▶ [Task objective]
What lines in the listing include "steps"? Return a copy of each.

▶ [Given information]
====================

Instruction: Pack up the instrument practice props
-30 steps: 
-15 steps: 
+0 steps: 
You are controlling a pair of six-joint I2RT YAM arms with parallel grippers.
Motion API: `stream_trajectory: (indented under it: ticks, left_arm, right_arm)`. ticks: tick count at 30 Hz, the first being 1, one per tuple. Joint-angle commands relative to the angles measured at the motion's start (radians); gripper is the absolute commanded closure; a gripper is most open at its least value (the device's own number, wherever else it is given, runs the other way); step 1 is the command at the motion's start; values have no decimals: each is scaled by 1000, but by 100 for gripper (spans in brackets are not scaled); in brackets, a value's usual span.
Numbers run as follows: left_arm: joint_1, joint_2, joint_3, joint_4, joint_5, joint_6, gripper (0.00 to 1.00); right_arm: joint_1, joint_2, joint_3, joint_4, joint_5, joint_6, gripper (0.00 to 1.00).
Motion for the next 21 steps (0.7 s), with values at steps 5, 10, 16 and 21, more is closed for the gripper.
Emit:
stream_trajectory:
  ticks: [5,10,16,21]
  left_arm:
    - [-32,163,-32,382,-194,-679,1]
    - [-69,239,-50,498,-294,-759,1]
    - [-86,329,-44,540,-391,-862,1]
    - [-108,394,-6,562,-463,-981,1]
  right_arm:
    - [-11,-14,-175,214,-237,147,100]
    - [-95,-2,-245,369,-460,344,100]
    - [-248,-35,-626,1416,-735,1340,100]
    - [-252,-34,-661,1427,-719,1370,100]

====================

▶ [Written answer]
-30 steps: 
-15 steps: 
+0 steps: 
Motion for the next 21 steps (0.7 s), with values at steps 5, 10, 16 and 21, more is closed for the gripper.

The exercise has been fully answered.